WHAT YOU ARE ASKED TO DO - Which of the lines below mention the word "provide"? Pull each one out.

::::::::::

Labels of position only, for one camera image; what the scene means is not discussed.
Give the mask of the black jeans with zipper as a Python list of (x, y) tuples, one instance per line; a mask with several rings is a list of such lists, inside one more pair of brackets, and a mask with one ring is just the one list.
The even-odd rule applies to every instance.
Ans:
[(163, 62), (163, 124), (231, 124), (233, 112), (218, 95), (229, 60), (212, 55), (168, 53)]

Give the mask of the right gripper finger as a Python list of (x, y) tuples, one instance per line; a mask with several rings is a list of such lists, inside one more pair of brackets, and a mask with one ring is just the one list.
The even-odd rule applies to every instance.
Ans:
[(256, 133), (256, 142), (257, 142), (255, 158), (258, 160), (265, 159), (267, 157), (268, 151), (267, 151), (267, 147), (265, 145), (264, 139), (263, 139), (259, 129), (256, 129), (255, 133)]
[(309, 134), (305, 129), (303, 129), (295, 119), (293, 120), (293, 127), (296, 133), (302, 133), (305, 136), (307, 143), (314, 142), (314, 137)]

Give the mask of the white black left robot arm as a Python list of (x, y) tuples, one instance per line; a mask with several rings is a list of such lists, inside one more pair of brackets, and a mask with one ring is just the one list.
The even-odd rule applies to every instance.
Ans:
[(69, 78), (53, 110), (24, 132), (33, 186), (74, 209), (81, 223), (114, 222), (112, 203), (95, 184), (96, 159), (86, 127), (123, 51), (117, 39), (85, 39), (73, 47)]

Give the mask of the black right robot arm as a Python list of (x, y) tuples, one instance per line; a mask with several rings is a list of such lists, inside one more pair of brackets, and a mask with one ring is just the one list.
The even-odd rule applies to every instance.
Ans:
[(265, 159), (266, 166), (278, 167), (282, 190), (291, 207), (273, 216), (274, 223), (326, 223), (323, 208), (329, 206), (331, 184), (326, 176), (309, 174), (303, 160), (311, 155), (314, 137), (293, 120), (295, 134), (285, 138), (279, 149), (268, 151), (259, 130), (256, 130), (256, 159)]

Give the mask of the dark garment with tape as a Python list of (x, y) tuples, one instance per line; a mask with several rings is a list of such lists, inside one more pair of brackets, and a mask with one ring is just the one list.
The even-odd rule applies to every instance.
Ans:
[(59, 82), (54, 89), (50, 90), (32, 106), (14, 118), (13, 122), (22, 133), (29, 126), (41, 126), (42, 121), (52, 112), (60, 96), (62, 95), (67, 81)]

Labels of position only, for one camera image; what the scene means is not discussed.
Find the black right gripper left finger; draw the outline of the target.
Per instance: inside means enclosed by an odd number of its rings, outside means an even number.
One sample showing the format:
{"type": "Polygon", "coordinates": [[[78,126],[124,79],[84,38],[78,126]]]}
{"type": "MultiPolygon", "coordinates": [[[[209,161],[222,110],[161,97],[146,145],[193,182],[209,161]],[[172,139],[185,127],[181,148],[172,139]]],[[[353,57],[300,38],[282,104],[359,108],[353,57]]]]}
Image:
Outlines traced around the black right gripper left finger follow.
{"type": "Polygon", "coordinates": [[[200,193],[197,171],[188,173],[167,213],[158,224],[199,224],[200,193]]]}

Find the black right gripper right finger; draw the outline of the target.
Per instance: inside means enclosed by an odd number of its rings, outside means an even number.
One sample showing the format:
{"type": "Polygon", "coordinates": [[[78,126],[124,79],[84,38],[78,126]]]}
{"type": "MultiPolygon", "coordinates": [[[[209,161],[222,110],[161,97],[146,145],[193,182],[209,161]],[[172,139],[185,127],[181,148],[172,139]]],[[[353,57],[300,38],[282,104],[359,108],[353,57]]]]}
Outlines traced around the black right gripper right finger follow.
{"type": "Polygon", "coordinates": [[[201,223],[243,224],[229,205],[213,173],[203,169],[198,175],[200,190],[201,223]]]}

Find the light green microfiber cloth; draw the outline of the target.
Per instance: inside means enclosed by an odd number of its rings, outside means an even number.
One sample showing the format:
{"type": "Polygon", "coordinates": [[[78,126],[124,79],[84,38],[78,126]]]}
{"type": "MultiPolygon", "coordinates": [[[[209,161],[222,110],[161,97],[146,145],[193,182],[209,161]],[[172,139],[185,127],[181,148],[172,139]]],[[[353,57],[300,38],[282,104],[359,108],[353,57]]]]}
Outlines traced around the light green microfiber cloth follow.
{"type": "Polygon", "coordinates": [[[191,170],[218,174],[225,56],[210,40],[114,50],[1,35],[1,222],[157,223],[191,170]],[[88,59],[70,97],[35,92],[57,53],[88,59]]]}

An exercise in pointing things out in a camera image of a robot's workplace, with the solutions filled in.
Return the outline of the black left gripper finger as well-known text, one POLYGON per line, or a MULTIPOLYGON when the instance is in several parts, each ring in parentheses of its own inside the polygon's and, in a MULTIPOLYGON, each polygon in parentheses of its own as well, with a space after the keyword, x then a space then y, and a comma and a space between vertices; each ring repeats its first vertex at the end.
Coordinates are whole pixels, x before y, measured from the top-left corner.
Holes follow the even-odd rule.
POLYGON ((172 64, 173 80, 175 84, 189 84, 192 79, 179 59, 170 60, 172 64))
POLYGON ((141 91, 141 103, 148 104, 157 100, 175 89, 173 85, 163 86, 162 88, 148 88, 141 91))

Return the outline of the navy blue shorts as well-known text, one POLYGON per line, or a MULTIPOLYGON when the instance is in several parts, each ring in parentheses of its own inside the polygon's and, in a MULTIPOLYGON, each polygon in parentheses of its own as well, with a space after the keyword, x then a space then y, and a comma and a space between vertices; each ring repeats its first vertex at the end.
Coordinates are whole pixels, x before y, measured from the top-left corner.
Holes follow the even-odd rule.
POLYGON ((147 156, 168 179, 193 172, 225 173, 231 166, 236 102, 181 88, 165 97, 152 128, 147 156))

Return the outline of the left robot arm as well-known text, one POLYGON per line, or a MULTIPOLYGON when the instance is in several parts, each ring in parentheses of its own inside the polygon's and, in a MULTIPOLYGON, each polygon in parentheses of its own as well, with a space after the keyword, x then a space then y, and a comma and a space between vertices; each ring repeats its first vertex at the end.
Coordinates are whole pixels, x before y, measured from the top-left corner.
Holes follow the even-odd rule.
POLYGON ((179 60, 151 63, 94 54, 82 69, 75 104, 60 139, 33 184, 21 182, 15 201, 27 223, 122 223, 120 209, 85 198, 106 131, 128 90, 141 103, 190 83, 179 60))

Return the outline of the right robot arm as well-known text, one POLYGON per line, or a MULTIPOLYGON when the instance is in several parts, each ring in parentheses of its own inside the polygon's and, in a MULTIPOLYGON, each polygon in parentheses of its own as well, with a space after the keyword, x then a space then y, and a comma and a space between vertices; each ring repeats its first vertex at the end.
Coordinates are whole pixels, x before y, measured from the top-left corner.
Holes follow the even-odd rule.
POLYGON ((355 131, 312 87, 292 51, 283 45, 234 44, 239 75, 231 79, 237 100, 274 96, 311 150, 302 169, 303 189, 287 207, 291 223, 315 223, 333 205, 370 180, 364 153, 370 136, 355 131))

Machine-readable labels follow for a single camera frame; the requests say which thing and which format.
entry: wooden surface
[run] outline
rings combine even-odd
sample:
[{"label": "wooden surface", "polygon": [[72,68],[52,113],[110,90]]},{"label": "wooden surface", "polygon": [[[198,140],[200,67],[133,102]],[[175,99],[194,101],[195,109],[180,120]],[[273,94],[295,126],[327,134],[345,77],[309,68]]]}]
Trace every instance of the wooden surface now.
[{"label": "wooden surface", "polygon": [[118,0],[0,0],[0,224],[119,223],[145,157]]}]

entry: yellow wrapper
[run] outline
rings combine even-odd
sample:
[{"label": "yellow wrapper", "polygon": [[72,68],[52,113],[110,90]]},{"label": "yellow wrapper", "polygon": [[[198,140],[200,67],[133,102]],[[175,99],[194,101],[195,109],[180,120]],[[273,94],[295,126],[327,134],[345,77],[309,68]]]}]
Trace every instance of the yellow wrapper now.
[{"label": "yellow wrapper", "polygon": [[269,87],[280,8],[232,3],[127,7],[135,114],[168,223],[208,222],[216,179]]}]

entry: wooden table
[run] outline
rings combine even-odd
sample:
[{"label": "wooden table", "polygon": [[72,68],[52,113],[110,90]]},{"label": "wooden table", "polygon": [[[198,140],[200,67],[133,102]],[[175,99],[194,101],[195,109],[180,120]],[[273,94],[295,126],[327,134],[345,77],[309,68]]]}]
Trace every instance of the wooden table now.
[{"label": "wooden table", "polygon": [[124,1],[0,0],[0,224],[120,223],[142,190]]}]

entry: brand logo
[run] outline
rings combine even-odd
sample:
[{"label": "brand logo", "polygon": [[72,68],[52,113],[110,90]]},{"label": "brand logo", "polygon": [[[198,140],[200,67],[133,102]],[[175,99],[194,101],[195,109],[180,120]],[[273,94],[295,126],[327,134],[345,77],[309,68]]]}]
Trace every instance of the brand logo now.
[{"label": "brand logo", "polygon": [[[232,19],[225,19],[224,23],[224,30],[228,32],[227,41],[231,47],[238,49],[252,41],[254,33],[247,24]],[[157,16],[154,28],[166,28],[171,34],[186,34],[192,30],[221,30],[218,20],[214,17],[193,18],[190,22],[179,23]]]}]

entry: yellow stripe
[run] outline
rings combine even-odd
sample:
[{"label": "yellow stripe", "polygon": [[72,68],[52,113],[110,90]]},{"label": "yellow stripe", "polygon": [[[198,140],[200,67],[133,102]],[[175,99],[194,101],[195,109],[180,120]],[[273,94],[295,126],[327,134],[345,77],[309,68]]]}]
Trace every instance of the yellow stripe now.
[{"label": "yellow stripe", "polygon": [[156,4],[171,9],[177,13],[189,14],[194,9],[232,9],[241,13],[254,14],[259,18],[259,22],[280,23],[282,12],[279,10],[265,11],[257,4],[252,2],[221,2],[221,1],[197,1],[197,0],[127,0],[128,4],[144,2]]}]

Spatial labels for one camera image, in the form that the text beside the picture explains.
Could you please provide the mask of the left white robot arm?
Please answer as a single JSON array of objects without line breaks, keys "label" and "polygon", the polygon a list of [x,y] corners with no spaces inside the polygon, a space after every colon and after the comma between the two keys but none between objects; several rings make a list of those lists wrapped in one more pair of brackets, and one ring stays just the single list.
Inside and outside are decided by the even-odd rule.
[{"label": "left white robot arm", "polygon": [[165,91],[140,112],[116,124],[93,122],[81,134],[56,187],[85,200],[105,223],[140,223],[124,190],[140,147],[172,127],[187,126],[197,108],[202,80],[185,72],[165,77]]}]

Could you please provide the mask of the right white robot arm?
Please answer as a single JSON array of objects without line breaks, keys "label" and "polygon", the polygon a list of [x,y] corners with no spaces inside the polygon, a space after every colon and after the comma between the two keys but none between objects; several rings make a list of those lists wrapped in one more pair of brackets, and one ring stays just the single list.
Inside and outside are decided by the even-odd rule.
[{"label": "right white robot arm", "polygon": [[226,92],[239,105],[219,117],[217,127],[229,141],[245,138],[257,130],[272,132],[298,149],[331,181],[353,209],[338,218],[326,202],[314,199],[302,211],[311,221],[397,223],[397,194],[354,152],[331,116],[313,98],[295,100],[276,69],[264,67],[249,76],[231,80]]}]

::::::::::

ANSWER SPACE -
Could you please provide the mask of the left white robot arm?
Could you please provide the mask of the right white robot arm?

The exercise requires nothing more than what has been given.